I have to first admit that my perspective on illness has changed since the last time I wrote these articles. Prior to now, I’ve been the doctor who has watched people be sick and shared knowledge I’ve gained from observing their illness. That all changed for me on March 23rd of this year. Three days after my 44th birthday, I had a stroke.
The day started like any other day except that I had arranged to take the day off from work. I had no place to be. I had not even set my alarm that day. I had no agenda. I had been awake watching SportsCenter and was about to get out of bed to make some coffee when everything changed.
Suddenly I was ferociously dizzy. I was nauseous and flushed. My wife, Michelle, was immediately concerned when she noticed that I was sweating bullets. I told her to relax and that I wasn’t going to the ER—until I tried to get out of bed to vomit and realized I could not walk.
It was as if the floor was not there. I could see the floor and yet I had the terrifying sensation that I was freefalling through empty space—as if there was no floor. Michelle helped me to the bathroom and by that time I had finally figured out what was happening. I knew I needed help.
So I quit being stubborn and I went straight to Saline Memorial Hospital and I got exactly the help I needed. I was treated with a clot-busting medication that aborted my stroke.
Now, it’s obviously not a good thing to have a stroke. However, that doesn’t mean that good cannot come from an event like this. Being on the other side of the coin (the patient side instead of the doctor side) has helped me relate to the emotions and challenges faced by people who have to recover from an illness. Even before my stroke, I believed that personal responsibility played an important part in recovery, and now I’m more certain of that than ever!
When recovering from an illness, you have to understand there are two phases – the acute phase and the chronic phase. Most people think that acute means severe and that is not true. Acute means sudden or immediate. Acute has nothing to do with the severity of an illness. The common cold is an acute illness even though we would not consider it severe.
Conversely, Chronic means long-lasting. So now consider my stroke: The acute phase is the day that the event happened – when one minute I was normal watching SportsCenter and the next minute I couldn’t walk. The chronic phase is the recovery after the event – when the sudden event has been aborted. I now have to relearn my balance so that I can walk normally again.
During the acute phase of the illness, you might not be able to do anything for yourself and you will be reliant on the help of others. However, the further into the recovery phase you get (the more chronic it becomes), the less help you will get and the more you will have to take responsibility for your own recovery. This is the last key for coping with chronic illness – you have to expect more from yourself during the chronic phase of your illness. I have seen patient’s whose recovery has been halted because they expected others to do too much of the recovery for them.
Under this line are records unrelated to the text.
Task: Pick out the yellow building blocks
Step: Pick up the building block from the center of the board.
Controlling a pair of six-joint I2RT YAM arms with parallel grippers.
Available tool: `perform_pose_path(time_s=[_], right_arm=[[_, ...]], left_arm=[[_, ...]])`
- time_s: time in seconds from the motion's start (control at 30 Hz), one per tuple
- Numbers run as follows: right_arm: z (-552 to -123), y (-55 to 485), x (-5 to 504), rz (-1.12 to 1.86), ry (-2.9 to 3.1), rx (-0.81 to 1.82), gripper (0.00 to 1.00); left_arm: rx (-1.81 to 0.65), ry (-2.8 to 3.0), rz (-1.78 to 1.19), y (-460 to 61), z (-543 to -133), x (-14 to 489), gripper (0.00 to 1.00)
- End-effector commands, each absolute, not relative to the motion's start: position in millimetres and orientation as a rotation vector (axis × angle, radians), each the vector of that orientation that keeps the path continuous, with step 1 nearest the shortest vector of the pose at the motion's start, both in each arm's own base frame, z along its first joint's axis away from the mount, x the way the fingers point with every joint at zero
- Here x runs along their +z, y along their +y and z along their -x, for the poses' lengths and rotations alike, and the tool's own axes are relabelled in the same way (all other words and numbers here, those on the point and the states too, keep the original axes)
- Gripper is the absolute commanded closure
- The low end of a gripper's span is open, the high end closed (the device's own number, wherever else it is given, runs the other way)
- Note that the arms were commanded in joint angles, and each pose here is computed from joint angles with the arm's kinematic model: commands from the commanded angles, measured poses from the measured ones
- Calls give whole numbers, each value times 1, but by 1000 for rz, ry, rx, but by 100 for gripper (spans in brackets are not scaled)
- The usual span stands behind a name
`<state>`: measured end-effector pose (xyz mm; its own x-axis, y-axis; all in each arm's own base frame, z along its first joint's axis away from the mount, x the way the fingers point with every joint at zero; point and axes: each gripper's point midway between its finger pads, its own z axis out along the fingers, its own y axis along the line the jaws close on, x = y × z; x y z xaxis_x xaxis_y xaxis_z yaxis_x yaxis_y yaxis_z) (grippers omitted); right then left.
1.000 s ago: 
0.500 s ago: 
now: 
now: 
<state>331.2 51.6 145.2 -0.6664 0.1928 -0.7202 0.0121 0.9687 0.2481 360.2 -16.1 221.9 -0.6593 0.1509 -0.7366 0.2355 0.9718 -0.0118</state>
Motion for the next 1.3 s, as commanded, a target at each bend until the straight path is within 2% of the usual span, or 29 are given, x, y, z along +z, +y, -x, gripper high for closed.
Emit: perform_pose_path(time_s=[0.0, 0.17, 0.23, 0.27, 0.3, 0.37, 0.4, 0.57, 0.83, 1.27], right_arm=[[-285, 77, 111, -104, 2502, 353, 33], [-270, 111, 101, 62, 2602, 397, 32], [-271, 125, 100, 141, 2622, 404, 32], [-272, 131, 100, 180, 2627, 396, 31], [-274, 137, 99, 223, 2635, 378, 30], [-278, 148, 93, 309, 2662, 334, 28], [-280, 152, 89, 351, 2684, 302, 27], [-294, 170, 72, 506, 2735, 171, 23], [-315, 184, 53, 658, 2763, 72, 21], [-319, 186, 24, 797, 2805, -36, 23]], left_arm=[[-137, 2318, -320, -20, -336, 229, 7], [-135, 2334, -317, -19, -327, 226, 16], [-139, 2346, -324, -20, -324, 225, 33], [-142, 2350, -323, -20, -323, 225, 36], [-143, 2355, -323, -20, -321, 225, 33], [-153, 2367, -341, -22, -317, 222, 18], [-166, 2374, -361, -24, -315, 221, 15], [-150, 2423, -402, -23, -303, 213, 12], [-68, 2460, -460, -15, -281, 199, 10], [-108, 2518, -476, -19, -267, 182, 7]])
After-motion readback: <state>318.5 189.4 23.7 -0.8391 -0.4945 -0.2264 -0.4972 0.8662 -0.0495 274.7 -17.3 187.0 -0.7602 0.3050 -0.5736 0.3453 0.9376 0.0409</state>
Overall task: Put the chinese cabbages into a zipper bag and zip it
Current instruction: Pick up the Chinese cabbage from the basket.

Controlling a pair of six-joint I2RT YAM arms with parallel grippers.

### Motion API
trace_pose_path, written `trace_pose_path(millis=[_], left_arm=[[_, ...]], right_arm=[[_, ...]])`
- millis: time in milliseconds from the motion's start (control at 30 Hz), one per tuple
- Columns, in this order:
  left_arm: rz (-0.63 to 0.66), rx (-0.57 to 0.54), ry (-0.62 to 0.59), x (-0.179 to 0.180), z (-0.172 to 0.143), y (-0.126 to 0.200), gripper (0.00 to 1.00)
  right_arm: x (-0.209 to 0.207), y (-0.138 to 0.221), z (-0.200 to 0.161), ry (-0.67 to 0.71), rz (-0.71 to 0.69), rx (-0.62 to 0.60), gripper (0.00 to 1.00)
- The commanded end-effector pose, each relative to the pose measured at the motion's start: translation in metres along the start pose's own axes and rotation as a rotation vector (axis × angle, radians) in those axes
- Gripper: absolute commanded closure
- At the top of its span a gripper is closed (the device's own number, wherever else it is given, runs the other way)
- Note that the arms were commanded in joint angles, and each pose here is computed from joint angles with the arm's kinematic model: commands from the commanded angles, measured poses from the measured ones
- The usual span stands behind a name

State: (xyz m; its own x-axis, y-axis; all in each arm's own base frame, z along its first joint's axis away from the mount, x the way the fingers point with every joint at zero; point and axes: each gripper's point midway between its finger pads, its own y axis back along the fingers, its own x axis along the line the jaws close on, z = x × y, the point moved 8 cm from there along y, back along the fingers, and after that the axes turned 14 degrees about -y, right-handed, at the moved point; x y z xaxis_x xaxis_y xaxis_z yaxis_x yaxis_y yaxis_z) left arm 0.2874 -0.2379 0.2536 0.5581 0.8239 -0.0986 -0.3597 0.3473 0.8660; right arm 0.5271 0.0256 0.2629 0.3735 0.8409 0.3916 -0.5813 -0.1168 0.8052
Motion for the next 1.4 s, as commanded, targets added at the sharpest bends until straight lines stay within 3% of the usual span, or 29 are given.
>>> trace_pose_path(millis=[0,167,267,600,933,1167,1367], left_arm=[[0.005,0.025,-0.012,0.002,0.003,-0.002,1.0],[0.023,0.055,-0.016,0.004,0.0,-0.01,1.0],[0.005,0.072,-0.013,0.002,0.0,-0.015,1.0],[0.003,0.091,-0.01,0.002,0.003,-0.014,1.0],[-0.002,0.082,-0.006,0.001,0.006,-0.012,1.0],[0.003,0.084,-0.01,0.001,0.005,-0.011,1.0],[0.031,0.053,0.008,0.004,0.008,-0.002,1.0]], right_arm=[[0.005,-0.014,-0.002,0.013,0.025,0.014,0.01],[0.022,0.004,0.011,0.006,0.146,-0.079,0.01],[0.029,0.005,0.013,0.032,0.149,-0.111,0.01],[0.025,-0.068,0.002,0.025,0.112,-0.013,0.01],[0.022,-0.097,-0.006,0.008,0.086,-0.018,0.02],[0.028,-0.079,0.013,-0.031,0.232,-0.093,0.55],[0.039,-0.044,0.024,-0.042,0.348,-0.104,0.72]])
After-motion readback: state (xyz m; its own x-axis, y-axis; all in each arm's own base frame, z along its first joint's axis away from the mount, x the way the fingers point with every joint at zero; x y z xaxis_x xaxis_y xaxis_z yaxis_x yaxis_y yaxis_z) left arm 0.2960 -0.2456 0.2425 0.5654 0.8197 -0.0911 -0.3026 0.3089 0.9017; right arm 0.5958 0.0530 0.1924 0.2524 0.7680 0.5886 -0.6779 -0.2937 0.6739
Please keep in mind; I am no longer just some doctor who’s never actually had to hoe your row—trying to tell you how to hoe it! I have woken up in a hospital bed unable to walk to the toilet to urinate. I have had to walk with a cane until I could relearn how to walk straight. I have had to remember to take pills twice a day. I have had to make myself do physical therapy exercises when I’d rather stay in bed. I’m telling you from personal experience, rather than from professional wisdom, there was no one standing over me forcing me to do my physical therapy.
When you are coping with chronic illness, you have to own it. Your doctor can write you a prescription, but he will not put the pill in your mouth. When you hurt and the physical therapist comes to your room and encourages you to get out of bed, you have to say yes. Don’t be mad at them. You are the only one who will suffer if you don’t get moving. If you hurt too bad and you physically cannot do it right then, ask them when they can come back. You must take ownership of your illness and you must set goals for yourself. I promise, if you take this advice and you take ownership of your illness, you will be pleasantly surprised by how much better you can be!
Previously we’ve talked about reserve capacities role in chronic illness and we’ve talked about the importance of living in the moment. Now we’ve completed this series discussing the importance of personal responsibility in recovery. I hope this helps equip you with the tools you need to face any illness.